*Exercise aim*
State how many lines in the entries below hold the word "finger", with nothing besides the number.

*Material to process*
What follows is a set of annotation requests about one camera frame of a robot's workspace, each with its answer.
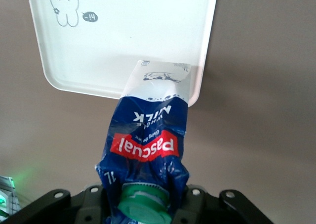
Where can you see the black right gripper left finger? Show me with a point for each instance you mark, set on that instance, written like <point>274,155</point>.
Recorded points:
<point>61,209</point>

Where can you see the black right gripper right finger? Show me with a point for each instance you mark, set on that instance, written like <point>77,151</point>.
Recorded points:
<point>217,209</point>

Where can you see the blue white milk carton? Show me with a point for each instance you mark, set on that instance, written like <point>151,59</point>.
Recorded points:
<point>145,135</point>

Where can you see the cream rabbit print tray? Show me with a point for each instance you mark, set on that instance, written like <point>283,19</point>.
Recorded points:
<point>123,31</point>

*Exercise answer*
2